Born into a nonconformist religious family in Leamington, he was first introduced to Marxism while studying philosophy in Germany. He combined Karl Marx's ideas with those of Immanuel Kant, Arthur Schopenhauer and Karl Robert Eduard von Hartmann. Keen to explore possible metaphysical and ethical implications of socialism, he came to describe a "religion of socialism" as a means to overcome the dichotomy between the personal and the social, and also that between the cognitive and the emotional. He saw this as a replacement for organised religion, and was a fervent atheist, keen to free workers from what he saw as the moralism of the middle-class.

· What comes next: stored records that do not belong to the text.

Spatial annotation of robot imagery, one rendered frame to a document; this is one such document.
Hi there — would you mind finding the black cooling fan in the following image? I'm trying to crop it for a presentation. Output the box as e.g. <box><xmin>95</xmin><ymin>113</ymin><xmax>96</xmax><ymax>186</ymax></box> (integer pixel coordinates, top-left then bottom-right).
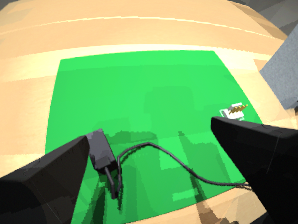
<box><xmin>250</xmin><ymin>210</ymin><xmax>298</xmax><ymax>224</ymax></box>

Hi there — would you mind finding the green circuit board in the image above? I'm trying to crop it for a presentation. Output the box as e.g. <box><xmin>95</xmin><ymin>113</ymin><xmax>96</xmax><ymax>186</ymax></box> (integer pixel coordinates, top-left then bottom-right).
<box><xmin>44</xmin><ymin>49</ymin><xmax>263</xmax><ymax>224</ymax></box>

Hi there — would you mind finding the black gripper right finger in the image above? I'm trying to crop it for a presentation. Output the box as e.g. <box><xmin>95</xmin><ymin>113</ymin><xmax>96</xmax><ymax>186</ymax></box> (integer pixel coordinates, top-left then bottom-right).
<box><xmin>210</xmin><ymin>116</ymin><xmax>298</xmax><ymax>224</ymax></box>

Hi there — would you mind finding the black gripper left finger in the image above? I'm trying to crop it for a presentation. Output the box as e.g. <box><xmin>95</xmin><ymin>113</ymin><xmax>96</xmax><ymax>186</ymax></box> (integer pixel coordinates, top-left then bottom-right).
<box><xmin>0</xmin><ymin>136</ymin><xmax>90</xmax><ymax>224</ymax></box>

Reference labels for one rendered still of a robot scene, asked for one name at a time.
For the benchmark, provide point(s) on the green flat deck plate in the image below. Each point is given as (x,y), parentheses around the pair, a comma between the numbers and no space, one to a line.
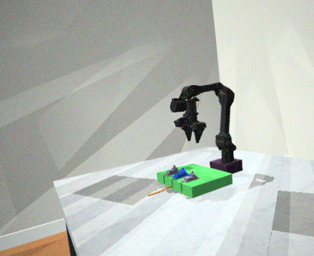
(200,181)

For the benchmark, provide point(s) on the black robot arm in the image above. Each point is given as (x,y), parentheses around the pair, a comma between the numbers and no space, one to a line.
(226,98)

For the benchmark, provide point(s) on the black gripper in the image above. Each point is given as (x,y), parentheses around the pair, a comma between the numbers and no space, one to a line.
(193,126)

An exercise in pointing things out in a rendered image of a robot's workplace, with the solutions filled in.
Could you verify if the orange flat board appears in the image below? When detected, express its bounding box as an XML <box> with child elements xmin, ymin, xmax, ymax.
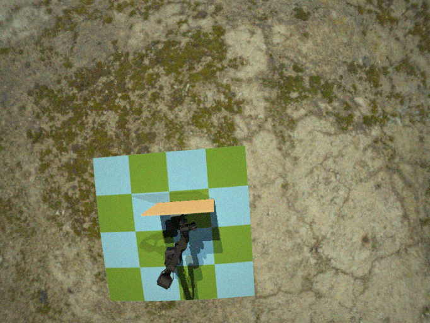
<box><xmin>142</xmin><ymin>199</ymin><xmax>214</xmax><ymax>216</ymax></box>

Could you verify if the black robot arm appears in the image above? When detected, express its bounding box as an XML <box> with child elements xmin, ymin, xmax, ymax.
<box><xmin>157</xmin><ymin>222</ymin><xmax>197</xmax><ymax>289</ymax></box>

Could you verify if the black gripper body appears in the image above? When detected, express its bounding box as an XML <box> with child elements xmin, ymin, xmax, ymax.
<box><xmin>179</xmin><ymin>224</ymin><xmax>190</xmax><ymax>236</ymax></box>

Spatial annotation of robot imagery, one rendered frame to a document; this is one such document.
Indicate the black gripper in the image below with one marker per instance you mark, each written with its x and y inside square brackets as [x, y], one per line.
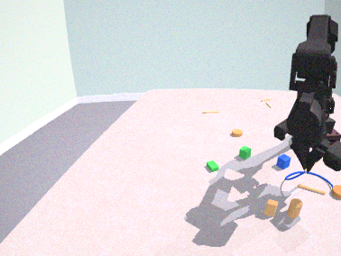
[320, 147]

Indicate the round wooden button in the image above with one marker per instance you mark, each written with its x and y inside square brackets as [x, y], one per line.
[336, 191]

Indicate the tan flat disc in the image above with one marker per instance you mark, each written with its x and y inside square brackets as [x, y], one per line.
[237, 133]

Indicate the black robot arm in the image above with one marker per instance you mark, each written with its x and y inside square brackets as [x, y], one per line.
[313, 61]

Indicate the wooden cylinder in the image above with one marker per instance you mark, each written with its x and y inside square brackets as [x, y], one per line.
[294, 208]

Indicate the small tan wooden block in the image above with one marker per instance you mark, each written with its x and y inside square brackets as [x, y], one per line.
[270, 208]

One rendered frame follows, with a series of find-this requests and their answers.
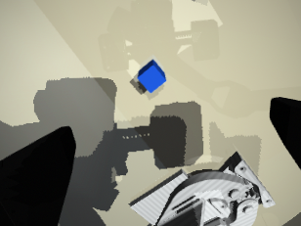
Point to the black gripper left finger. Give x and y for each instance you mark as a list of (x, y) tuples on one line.
[(33, 181)]

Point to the blue cube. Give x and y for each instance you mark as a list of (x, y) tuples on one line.
[(152, 76)]

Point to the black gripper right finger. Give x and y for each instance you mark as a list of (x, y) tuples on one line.
[(285, 115)]

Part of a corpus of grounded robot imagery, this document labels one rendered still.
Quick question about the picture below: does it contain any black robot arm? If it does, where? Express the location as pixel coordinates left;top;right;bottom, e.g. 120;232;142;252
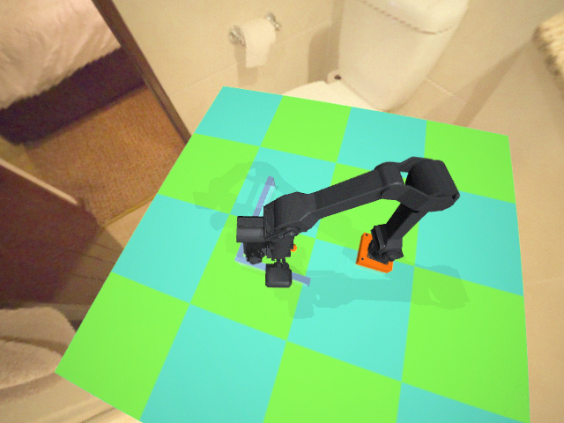
236;156;460;265

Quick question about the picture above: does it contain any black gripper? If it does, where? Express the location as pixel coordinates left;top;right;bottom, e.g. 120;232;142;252
265;241;294;288

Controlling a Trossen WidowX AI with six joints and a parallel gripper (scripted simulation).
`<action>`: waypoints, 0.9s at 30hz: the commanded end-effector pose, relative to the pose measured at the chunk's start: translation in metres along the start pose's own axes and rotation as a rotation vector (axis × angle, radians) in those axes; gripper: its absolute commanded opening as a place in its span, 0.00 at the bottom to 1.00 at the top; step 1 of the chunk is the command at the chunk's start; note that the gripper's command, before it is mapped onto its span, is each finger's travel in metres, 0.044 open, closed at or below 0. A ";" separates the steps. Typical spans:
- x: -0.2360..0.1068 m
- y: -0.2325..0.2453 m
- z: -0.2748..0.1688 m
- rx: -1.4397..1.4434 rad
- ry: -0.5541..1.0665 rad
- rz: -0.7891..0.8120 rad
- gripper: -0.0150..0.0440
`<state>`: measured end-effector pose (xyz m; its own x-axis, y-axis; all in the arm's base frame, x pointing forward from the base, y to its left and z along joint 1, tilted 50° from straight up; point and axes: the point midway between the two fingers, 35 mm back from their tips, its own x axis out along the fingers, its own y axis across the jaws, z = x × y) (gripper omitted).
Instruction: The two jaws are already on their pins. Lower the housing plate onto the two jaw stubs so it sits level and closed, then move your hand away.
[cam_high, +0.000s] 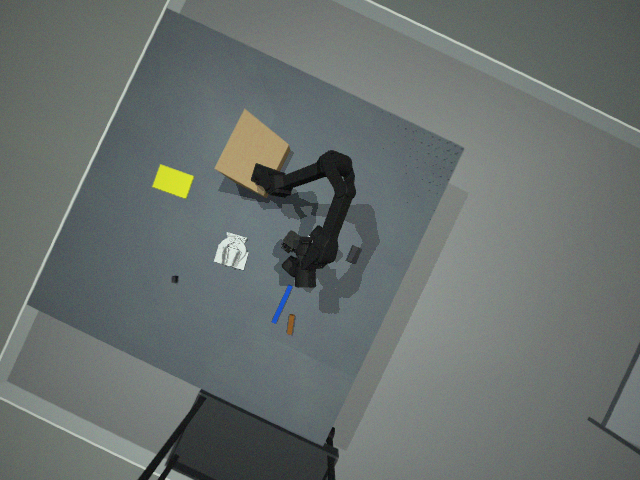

Bax moved to Berlin and worked as a journalist on the Evening Standard. On his return to England in 1882, he joined the SDF, but grew disillusioned and in 1885 left to form the Socialist League with William Morris. After anarchists gained control of the League, he rejoined the SDF, and became the chief theoretician, and editor of the party paper Justice. He opposed the party's participation in the Labour Representation Committee, and eventually persuaded them to leave.
Almost throughout his life, he saw economic conditions as ripe for socialism, but felt this progress was delayed by a lack of education of the working class. Bax supported Karl Kautsky over Eduard Bernstein, but Kautsky had little time for what he saw as Bax's utopianism, and supported Theodore Rothstein's efforts to spread a more orthodox Marxism in the SDF.